> WORK ORDER
For each line of the data below, copy it if it holds the word "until".

Collected data entries:
* * * * * * *
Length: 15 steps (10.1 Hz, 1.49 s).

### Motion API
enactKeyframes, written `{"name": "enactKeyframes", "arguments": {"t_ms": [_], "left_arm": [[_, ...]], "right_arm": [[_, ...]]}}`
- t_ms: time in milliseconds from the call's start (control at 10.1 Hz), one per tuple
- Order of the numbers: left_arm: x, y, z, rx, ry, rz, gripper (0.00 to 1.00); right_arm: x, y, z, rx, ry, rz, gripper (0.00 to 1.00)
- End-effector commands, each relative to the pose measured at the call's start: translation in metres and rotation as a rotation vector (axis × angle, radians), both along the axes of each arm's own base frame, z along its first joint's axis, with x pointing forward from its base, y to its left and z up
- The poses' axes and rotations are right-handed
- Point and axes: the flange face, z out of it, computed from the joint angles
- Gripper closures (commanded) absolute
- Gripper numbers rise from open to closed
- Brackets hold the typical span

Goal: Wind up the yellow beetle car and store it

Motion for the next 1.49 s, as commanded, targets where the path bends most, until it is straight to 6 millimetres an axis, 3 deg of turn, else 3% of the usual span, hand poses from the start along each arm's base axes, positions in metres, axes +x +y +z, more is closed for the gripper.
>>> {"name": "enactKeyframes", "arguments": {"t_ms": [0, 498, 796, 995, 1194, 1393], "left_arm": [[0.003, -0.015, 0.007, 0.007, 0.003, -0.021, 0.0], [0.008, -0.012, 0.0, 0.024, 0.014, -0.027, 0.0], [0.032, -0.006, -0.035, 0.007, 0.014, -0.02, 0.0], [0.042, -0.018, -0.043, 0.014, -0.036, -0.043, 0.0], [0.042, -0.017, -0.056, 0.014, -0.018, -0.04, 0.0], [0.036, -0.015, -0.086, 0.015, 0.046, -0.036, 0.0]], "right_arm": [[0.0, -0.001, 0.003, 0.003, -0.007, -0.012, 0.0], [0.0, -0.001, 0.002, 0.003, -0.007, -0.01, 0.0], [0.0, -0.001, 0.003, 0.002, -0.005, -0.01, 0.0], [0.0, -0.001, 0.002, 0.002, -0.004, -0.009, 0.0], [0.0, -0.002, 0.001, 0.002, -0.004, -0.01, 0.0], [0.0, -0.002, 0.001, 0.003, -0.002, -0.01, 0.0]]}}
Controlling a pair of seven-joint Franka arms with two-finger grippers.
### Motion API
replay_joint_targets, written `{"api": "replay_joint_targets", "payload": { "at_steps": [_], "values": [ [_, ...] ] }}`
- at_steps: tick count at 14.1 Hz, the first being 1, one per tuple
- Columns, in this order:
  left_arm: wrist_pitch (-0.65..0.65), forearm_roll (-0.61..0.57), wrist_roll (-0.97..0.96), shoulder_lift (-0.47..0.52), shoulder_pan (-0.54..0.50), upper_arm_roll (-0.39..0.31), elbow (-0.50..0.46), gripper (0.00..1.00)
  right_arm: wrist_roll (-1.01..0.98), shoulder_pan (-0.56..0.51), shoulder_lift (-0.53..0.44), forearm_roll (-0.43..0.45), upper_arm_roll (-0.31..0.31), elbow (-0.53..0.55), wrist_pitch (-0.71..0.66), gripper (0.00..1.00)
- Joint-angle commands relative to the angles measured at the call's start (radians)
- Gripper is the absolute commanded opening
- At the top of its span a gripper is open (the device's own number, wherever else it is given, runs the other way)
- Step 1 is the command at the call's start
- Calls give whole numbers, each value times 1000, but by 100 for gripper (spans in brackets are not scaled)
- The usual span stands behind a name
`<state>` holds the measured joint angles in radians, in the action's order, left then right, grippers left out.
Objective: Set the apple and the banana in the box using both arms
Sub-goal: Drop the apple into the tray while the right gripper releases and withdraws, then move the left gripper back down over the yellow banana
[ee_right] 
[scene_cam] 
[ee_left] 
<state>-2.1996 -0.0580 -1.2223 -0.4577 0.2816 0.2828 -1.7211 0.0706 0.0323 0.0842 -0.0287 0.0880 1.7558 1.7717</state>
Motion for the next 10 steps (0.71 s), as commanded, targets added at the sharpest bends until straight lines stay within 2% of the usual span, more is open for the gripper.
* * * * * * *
> RESPONSE TO THE EXERCISE
Motion for the next 1.49 s, as commanded, targets where the path bends most, until it is straight to 6 millimetres an axis, 3 deg of turn, else 3% of the usual span, hand poses from the start along each arm's base axes, positions in metres, axes +x +y +z, more is closed for the gripper.
Motion for the next 10 steps (0.71 s), as commanded, targets added at the sharpest bends until straight lines stay within 2% of the usual span, more is open for the gripper.

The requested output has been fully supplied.